The purchase order for the garrett skidders bearing No. 0051 and dated
December 22, 1975 (Exhibit "A") contained the following terms and conditions:

Two (2) units GARRETT Skidders Model 30A complete as basically described in
the bulletin

PRICE: F.O.B. dock

Manila P485,000.00/unit

For two (2) units P970,000.00


SHIPMENT: We will inform you the date and name of the vessel as soon as
arranged.

TERMS: By irrevocable domestic letter of credit to be issued in favor of THE


EDWARD J. NELL CO. or ORDER payable in thirty six (36) months and will be
opened within ninety (90) days after date of shipment. at first installment will be
due one hundred eighty (180) days after date of shipment. Interest-14% per
annum (Exhibit A)

xxx xxx xxx

... in a letter dated April 21, 1976, defendants Casals and Casville requested from
plaintiff the delivery of one (1) unit of the bidders, complete with tools and cables,
to Cagayan de Oro, on or before Saturday, April 24,1976, on board a Lorenzo
shipping vessel, with the information that an irrevocable Domestic Letter of Credit
would be opened in plaintiff's favor on or before June 30, 1976 under the terms
and conditions agreed upon (Exhibit "B")

On May 3, 1976, in compliance with defendant Casvile's recognition request,


plaintiff shipped to Cagayan de Oro City a Garrett skidder. Plaintiff paid the
shipping cost in the amount of P10,640.00 because of the verbal assurance of
defendant Casville that it would be covered by the letter of credit soon to be
opened.

xxx xxx xxx

On July 15, 1976, defendant Casals handed to plaintiff a check in the amount of
P300,000.00 postdated August 4, 1976, which was followed by another check of
same date. Plaintiff considered these checks either as partial payment for the
skidder that was already delivered to Cagayan de Oro or as reimbursement for
the marginal deposit that plaintiff was supposed to pay.

In a letter dated August 3, 1976 (Exhibit "C"), defendants Casville informed the
plaintiff that their application for a letter of credit for the payment of the Garrett
skidders had been approved by the Equitable Banking Corporation. However, the
defendants said that they would need the sum of P300,000.00 to stand as
collateral or marginal deposit in favor of Equitable Banking Corporation and an
additional amount of P100,000.00, also in favor of Equitable Banking
Corporation, to clear the title of the Estrada property belonging to defendant
Casals which had been approved as security for the trust receipts to be issued by
the bank, covering the above-mentioned equipment.
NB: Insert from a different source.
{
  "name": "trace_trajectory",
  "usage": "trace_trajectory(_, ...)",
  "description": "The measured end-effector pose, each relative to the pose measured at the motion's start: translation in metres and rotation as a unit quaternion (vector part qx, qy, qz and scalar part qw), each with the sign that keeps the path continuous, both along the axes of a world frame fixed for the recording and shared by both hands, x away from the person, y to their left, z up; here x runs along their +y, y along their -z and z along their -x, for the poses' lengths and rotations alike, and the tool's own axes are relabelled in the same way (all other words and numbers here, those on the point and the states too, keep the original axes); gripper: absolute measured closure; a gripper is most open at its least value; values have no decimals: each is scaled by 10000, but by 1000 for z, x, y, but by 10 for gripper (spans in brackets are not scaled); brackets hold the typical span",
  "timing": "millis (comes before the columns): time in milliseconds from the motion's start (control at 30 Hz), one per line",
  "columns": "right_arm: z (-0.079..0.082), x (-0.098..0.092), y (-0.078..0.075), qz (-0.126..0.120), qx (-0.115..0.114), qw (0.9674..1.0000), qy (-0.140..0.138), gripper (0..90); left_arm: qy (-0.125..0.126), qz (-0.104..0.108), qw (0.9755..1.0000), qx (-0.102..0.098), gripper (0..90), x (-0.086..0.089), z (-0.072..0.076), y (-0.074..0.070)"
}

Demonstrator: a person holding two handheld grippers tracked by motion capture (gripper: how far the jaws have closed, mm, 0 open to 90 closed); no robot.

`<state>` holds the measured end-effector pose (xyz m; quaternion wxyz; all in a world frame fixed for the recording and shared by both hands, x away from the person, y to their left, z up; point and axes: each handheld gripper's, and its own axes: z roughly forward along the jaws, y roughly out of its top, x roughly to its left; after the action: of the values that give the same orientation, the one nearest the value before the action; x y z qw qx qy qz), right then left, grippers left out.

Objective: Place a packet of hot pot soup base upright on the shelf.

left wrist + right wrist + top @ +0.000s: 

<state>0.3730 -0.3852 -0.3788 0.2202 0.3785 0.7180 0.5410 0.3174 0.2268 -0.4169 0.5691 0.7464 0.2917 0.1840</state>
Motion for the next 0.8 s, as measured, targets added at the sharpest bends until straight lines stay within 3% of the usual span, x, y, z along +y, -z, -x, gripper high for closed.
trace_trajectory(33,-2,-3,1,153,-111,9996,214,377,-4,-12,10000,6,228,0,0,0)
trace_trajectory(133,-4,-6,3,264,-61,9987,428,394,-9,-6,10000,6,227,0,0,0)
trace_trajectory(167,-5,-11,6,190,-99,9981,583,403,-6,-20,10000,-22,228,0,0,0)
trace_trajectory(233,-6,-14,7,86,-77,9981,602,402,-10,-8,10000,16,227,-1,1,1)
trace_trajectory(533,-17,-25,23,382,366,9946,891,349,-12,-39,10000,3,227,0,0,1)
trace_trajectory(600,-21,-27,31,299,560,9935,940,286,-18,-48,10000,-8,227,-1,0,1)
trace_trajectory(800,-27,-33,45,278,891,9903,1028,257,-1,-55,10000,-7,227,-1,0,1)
Although the marginal deposit was supposed to be produced by defendant


Casville Enterprises, plaintiff agreed to advance the necessary amount in order to
facilitate the transaction. Accordingly, on August 5,1976, plaintiff issued a check
in the amount of P400,000.00 (Exhibit "2") drawn against the First National City
Bank and made payable to the order of Equitable Banking Corporation and with
the following notation or memorandum:

a/c of Casville Enterprises Inc. for Marginal deposit and payment


of balance on Estrada Property to be used as security for trust
receipt for opening L/C of Garrett Skidders in favor of the Edward
J. Nell Co." Said check together with the cash disbursement
voucher (Exhibit "2-A") containing the explanation:
Payment for marginal deposit and other expenses re opening of
L/C for account of Casville Ent..

A covering letter (Exhibit "3") was also sent and when the three documents were
presented to Severino Santos, executive vice president of defendant bank,
Santos did not accept them because the terms and conditions required by the
bank for the opening of the letter of credit had not yet been agreed on.

On August 9, 1976, defendant Casville wrote the bank applying for two letters of
credit to cover its purchase from plaintiff of two Garrett skidders, under the
following terms and conditions:

a) On sight Letter of Credit for P485,000.00; b) One 36 months Letter of Credit for
P606,000.00; c) P300,000.00 CASH marginal deposit1 d) Real Estate Collateral
to secure the Trust Receipts; e) We shall chattel mortgage the equipments
purchased even after payment of the first L/C as additional security for the
balance of the second L/C and f) Other conditions you deem necessary to protect
the interest of the bank."

In a letter dated August 11, 1976 (Exhibit "D-l"), defendant bank replied stating
that it was ready to open the letters of credit upon defendant's compliance of the
following terms and conditions:

c) 30% cash margin deposit; d) Acceptable Real Estate Collateral to secure the
Trust Receipts; e) Chattel Mortgage on the equipment; and Ashville f) Other
terms and conditions that our bank may impose.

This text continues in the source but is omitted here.